Exactly the lines from the beginning of the material to the line with "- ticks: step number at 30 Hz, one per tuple" are to be repeated, both ends included.

**DATA PROVIDED:**
#####
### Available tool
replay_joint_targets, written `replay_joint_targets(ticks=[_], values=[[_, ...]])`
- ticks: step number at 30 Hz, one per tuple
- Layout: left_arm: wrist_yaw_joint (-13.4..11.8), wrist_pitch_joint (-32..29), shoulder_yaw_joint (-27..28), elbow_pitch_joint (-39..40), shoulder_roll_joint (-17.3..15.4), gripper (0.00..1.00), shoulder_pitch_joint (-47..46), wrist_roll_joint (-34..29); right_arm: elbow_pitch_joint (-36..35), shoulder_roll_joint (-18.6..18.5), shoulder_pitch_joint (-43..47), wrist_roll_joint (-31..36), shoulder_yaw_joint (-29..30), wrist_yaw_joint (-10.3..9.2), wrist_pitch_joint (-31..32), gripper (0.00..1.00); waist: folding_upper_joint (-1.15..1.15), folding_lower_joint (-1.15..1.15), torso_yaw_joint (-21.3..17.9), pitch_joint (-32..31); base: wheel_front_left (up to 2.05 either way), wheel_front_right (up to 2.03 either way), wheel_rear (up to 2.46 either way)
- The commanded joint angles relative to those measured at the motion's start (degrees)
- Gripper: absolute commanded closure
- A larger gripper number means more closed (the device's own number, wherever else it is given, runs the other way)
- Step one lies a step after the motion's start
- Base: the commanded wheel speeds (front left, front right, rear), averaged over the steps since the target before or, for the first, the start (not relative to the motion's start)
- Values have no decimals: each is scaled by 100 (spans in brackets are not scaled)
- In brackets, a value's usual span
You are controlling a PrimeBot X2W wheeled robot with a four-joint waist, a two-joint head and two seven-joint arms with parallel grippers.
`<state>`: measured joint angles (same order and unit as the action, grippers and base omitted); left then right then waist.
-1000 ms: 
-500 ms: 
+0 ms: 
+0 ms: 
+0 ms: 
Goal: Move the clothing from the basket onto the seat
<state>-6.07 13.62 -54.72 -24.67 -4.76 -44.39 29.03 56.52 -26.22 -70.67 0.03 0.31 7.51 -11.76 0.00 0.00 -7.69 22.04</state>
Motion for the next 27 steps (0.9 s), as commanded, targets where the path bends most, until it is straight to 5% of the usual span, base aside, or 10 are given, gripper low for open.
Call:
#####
**REPLY TO THE EXERCISE:**
### Available tool
replay_joint_targets, written `replay_joint_targets(ticks=[_], values=[[_, ...]])`
- ticks: step number at 30 Hz, one per tuple

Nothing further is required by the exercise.